:: What to do ::
Could you print exactly the lines of the listing below, starting at the line that has "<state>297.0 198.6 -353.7" and ending at the line that has "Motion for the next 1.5", and only those lines?

* * *

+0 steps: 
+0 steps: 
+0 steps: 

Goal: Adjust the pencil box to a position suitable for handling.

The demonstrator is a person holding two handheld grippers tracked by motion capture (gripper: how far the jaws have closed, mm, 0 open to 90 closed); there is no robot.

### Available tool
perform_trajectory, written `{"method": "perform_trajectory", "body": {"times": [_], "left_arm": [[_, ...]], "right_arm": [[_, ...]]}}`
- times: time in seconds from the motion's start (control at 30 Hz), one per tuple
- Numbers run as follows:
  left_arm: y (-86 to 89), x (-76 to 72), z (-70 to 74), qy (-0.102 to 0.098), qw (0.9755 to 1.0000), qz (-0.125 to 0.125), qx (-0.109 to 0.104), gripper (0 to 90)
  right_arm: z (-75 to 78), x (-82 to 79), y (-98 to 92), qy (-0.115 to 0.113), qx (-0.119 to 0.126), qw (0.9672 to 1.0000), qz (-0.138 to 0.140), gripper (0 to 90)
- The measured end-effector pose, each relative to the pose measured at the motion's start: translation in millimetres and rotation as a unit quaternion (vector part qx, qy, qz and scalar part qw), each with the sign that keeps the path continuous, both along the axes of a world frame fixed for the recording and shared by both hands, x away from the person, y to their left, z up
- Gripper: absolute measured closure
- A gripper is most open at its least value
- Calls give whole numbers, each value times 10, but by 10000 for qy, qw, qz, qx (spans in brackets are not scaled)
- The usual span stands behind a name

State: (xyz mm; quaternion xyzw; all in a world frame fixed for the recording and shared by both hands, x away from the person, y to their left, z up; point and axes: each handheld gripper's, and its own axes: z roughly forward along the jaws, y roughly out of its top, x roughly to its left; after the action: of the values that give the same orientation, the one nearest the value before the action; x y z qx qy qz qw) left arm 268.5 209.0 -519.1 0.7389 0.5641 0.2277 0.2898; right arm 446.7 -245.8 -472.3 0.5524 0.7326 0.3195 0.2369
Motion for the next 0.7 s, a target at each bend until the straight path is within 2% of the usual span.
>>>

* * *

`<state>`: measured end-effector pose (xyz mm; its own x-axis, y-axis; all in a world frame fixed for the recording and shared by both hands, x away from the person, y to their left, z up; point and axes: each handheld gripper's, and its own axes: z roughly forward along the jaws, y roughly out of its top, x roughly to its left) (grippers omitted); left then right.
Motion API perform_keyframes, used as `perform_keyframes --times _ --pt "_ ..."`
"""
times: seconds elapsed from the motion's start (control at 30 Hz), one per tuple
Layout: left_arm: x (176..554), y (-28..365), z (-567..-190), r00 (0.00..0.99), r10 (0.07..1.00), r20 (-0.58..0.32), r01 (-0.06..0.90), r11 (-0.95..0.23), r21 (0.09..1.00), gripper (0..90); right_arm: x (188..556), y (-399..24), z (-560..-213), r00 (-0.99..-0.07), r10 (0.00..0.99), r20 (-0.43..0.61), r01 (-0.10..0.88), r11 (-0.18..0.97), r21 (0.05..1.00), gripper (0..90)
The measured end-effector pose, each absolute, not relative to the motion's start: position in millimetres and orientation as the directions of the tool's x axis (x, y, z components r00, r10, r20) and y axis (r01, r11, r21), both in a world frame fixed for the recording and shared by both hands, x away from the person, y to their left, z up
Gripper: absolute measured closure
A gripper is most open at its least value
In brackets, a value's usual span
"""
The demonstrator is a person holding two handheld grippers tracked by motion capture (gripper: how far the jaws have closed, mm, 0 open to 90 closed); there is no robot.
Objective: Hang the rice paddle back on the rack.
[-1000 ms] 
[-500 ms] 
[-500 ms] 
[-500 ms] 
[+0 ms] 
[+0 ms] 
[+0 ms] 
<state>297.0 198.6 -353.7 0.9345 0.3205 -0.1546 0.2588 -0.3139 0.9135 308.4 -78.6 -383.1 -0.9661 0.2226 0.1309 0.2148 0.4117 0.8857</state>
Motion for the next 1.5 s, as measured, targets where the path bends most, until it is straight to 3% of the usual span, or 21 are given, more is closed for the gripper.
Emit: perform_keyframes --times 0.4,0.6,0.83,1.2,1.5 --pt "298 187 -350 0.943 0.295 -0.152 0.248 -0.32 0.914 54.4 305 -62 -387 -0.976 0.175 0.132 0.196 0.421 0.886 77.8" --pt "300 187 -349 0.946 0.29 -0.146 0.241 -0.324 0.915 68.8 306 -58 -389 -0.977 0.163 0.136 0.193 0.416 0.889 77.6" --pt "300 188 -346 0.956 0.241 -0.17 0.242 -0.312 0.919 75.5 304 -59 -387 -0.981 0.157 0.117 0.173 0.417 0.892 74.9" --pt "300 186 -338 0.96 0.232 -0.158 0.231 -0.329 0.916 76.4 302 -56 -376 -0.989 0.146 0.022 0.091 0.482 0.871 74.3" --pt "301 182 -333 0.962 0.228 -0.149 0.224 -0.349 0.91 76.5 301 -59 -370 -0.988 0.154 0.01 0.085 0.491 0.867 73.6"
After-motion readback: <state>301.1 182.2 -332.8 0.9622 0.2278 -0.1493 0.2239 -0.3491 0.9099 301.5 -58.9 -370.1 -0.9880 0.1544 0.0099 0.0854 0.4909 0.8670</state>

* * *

:: Response for this exercise ::
<state>297.0 198.6 -353.7 0.9345 0.3205 -0.1546 0.2588 -0.3139 0.9135 308.4 -78.6 -383.1 -0.9661 0.2226 0.1309 0.2148 0.4117 0.8857</state>
Motion for the next 1.5 s, as measured, targets where the path bends most, until it is straight to 3% of the usual span, or 21 are given, more is closed for the gripper.

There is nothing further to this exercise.